Mark Morganstern reads from his Dancing with Dasein at Rosendale Café

(Staats Fasoldt)

(Staats Fasoldt)

The 14 short stories contained within Mark Morganstern’s newly published Dancing with Dasein and Other Stories are populated with vivid characters experiencing some sort of internal conflict with the current situation in their lives. Dasein is a German word usually translated in English as “existence” or “to be there”: a concept espoused by the Existentialist philosopher Martin Heidegger to refer to the experience of living in relationship with other humans while being ultimately alone with oneself. To be human is to experience dasein, “to be there” immersed in the tangible, day-to-day world.

Morganstern’s protagonists – who include an Italian American Zen master from the Bronx who dispenses advice in the Hudson Valley, a failed graduate student who runs into his former Heidegger professor and finds him in reduced circumstances, a young curator assigned to coddle an infamous avant-garde artist whose assistant threatens her marriage and a reincarnated ancient Egyptian chef who travels thousands of years forward in time to open a bakery in a southern California surf town – are “all basically dancing with dasein,” says the author.

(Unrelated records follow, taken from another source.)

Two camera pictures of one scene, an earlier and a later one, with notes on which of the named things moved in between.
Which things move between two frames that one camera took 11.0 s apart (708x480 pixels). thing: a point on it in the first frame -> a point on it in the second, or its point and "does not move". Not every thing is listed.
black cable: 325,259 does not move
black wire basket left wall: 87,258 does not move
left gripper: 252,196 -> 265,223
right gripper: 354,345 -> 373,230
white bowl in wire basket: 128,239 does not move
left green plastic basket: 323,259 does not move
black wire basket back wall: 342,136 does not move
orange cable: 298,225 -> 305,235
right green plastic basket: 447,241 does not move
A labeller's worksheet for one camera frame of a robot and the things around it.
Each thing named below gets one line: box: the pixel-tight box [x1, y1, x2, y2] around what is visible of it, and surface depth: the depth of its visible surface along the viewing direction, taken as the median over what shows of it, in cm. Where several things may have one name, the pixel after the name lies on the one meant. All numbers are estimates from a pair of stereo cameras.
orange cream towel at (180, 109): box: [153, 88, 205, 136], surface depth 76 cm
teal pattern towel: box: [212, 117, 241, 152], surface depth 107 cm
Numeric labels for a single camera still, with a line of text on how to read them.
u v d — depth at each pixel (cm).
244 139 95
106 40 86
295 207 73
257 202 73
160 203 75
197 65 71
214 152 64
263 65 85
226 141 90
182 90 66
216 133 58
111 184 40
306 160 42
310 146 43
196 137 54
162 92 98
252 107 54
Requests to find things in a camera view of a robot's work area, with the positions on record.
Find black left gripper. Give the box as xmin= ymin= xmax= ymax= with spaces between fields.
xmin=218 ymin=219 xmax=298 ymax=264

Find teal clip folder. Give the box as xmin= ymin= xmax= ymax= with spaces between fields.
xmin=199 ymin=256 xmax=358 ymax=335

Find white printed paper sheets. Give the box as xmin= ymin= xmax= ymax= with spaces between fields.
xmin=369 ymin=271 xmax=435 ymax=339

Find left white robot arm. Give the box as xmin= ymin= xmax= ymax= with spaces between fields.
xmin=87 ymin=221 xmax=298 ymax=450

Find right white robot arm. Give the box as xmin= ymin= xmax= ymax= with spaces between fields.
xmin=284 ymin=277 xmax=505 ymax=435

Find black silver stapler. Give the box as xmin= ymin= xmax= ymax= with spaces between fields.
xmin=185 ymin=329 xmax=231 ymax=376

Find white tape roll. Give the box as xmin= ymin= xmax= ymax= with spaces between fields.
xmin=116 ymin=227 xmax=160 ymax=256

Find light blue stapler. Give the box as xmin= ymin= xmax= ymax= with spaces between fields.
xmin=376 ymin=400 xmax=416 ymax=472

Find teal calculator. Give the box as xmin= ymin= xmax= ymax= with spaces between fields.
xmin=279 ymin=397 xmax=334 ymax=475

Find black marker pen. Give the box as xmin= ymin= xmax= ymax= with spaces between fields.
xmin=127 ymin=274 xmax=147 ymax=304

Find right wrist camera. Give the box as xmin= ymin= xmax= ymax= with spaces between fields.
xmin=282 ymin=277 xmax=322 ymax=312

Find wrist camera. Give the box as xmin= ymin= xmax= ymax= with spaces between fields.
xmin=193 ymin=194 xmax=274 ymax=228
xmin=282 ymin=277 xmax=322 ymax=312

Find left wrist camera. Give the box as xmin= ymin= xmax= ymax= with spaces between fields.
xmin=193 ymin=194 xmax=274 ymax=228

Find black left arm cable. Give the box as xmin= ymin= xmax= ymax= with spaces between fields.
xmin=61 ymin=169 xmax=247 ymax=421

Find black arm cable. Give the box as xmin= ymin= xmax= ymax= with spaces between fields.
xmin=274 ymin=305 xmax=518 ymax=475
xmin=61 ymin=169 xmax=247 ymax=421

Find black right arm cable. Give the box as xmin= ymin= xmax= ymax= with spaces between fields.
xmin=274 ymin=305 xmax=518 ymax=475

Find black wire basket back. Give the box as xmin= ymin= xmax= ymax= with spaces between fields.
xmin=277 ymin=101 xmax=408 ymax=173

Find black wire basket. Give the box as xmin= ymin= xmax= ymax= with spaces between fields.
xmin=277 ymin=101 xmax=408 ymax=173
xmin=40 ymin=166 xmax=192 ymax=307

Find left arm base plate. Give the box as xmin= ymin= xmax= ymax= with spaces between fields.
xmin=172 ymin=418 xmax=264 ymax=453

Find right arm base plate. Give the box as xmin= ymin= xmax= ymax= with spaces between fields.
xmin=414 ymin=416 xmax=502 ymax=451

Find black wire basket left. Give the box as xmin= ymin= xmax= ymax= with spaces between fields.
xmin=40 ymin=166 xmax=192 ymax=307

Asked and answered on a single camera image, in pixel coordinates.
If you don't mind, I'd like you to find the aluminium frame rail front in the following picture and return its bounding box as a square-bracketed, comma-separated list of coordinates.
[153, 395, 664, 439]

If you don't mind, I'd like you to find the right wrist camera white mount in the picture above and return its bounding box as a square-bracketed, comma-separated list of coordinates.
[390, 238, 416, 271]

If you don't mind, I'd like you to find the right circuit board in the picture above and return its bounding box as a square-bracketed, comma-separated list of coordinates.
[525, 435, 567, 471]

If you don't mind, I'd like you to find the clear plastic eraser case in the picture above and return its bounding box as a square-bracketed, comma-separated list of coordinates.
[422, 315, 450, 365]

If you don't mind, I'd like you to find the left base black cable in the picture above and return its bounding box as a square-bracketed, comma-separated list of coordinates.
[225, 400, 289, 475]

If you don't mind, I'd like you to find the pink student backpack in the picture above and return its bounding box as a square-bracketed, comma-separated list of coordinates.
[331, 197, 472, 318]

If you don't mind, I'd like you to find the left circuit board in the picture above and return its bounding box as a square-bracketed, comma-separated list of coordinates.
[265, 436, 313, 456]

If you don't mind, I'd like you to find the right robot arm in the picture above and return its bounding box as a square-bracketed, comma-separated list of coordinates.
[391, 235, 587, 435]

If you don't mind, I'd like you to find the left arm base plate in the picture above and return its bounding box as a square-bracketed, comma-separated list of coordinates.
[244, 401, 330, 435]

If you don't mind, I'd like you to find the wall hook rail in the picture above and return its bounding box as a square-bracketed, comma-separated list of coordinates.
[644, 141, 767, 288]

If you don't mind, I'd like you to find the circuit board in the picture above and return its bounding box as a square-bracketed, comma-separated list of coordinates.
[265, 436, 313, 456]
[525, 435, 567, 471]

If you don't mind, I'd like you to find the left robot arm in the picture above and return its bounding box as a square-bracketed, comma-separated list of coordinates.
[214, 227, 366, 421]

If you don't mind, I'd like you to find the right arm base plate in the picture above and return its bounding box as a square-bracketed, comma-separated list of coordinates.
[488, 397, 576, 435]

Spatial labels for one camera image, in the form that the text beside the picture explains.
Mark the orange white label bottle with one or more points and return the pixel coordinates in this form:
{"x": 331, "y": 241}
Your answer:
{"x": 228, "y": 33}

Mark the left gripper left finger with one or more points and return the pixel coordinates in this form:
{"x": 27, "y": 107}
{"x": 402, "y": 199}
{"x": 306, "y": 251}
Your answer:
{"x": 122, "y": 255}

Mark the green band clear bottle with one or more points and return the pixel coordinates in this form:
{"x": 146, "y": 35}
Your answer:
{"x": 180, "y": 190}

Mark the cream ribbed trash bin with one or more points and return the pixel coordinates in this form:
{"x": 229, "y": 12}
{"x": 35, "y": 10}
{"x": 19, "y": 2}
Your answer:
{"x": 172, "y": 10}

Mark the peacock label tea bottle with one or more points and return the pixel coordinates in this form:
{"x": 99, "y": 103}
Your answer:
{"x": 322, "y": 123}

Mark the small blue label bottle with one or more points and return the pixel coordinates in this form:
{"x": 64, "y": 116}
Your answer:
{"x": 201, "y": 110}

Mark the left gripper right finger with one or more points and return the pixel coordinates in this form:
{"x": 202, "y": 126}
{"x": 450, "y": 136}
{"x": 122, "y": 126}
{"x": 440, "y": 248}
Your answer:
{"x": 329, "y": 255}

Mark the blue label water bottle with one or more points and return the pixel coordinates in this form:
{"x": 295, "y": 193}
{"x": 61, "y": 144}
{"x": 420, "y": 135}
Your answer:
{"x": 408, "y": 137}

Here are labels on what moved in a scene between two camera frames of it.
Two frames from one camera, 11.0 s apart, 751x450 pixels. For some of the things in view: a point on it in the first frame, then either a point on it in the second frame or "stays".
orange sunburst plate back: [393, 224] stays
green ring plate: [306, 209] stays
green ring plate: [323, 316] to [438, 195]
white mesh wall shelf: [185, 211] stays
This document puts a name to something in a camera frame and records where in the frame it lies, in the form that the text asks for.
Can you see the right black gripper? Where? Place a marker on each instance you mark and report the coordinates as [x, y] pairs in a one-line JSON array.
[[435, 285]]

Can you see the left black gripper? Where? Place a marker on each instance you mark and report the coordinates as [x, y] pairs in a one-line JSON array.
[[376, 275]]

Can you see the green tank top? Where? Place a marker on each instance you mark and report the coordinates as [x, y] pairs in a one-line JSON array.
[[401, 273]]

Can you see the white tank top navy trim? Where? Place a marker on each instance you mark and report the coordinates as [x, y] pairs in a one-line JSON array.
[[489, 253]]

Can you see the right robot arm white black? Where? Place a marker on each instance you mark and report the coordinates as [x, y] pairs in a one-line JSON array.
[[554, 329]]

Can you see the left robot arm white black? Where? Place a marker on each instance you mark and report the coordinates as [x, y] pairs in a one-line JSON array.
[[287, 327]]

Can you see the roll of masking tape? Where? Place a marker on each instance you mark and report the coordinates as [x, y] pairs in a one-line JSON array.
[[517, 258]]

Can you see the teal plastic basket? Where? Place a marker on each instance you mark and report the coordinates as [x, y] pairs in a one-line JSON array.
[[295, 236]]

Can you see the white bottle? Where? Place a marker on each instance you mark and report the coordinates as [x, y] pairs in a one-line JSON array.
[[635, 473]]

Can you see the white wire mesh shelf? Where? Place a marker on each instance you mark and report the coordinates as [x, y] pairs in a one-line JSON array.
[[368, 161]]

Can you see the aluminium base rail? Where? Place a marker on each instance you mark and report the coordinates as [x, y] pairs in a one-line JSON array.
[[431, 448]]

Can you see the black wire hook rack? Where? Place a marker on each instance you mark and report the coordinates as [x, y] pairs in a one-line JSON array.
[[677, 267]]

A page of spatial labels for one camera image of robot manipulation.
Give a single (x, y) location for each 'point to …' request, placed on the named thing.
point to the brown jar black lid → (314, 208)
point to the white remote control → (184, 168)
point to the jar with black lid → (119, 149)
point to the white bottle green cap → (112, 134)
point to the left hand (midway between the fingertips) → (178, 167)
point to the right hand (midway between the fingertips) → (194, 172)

Morganstern will do a reading from Dancing with Dasein and Other Stories at the Rosendale Café on Sunday, November 29 at 3 p.m. There is no charge to attend. (Morganstern is co-owner of the Café along with his wife, Susan; he jokes that he’s doing the reading there because “nobody can stop me.”)

Advertisement

The author first honed his craft in the writing program of the City University of New York, earning a Master’s degree in English and Creative Writing. He has had stories published over the years in magazines and small journals, but this is his first collection published as a book. The stories were written over the course of years.

Morganstern was born in Schenectady, but says of the Hudson Valley, “This is my place.” Many of the stories take place locally, although not all of them, he points out. Still, most of them do, and it was a story that he had published in a collection of Hudson Valley stories that introduced him to his editor, Brent Robison. He says that Robison allowed him latitude in taking his stories as far as he wanted to take them before “roping them back in, only stopping me when I went really ridiculously too far.”

Asked about his writing process, Morganstern says that he never sets out to write a certain kind of story; it’s more organic than that. “I usually just start with a sentence, then write another sentence, and eventually I start to understand what the story is about.” Some ideas are inspired by a real-life incident, while others may start with something he read or overheard in the café that he owns. “None of the characters are based on a real person,” he adds, “but having a café… all you have to do is pay attention.”

Dancing with Dasein and Other Stories is available on Amazon.com along with local sources that include the Rosendale Library, Half Moon Books in Kingston and the Golden Notebook in Woodstock.

The cover art for the book is a luminous watercolor of a local scene painted by Hudson Valley-based artist Staats Fasoldt, also vice president of the Woodstock School of Art. “He is a friend and a reader,” says Morganstern, “and one day after I had sent him a couple of the stories, I got that art in an e-mail as a gift. I looked at it and said, ‘That’s the book cover.’ I really like the idea of the book having an original book jacket, created by the artist based on how they feel about what they read.”

The reading at the Rosendale Café this Sunday will be an informal affair: just him reading from some sections of the book. “It’ll be a fairly short reading,” Morganstern says, “then we’ll let people get at the cheese, crackers and wine.”